*Exercise brief*
All that is wanted is a word-for-word copy of the data from its first line to the line containing "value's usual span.", both included.
★ ★ ★ ★
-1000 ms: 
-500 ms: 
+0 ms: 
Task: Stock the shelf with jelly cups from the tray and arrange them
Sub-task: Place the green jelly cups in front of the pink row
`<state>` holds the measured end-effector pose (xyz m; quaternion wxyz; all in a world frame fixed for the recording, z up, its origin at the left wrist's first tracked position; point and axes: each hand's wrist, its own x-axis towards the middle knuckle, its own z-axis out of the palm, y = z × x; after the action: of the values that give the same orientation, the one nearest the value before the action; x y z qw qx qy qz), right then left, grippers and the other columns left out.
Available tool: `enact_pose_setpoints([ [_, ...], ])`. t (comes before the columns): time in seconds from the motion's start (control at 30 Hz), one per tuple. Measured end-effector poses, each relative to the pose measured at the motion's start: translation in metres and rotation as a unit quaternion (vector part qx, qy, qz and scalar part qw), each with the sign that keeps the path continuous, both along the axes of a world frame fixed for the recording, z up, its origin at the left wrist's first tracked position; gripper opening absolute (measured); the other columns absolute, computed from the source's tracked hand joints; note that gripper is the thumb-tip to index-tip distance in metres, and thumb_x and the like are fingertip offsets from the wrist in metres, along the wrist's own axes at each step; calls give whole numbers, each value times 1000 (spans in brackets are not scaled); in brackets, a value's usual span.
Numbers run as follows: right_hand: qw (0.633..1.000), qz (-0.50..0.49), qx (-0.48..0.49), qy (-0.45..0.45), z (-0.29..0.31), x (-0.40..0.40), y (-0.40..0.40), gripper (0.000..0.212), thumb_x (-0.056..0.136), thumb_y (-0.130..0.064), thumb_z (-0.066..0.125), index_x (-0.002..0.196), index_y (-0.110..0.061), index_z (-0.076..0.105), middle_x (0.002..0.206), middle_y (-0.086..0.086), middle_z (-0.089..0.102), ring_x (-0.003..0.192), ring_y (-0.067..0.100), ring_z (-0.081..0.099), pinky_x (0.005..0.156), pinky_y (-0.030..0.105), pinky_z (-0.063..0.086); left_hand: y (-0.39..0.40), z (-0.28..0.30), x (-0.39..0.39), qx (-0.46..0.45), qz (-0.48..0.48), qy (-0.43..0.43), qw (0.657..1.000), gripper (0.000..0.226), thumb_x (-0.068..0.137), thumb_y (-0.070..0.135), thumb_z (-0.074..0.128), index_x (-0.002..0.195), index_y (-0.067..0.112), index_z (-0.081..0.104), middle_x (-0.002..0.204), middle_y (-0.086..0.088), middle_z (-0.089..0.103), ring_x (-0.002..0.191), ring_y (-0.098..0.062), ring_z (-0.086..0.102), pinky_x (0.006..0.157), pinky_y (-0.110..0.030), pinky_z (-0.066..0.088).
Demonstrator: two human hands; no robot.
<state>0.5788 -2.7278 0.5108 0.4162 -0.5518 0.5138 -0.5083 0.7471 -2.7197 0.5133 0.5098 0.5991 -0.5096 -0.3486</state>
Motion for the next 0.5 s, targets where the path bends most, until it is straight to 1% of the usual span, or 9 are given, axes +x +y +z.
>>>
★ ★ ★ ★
*Answer for this exercise*
-1000 ms: 
-500 ms: 
+0 ms: 
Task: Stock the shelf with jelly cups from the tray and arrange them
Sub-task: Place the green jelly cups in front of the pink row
`<state>` holds the measured end-effector pose (xyz m; quaternion wxyz; all in a world frame fixed for the recording, z up, its origin at the left wrist's first tracked position; point and axes: each hand's wrist, its own x-axis towards the middle knuckle, its own z-axis out of the palm, y = z × x; after the action: of the values that give the same orientation, the one nearest the value before the action; x y z qw qx qy qz), right then left, grippers and the other columns left out.
Available tool: `enact_pose_setpoints([ [_, ...], ])`. t (comes before the columns): time in seconds from the motion's start (control at 30 Hz), one per tuple. Measured end-effector poses, each relative to the pose measured at the motion's start: translation in metres and rotation as a unit quaternion (vector part qx, qy, qz and scalar part qw), each with the sign that keeps the path continuous, both along the axes of a world frame fixed for the recording, z up, its origin at the left wrist's first tracked position; gripper opening absolute (measured); the other columns absolute, computed from the source's tracked hand joints; note that gripper is the thumb-tip to index-tip distance in metres, and thumb_x and the like are fingertip offsets from the wrist in metres, along the wrist's own axes at each step; calls give whole numbers, each value times 1000 (spans in brackets are not scaled); in brackets, a value's usual span.

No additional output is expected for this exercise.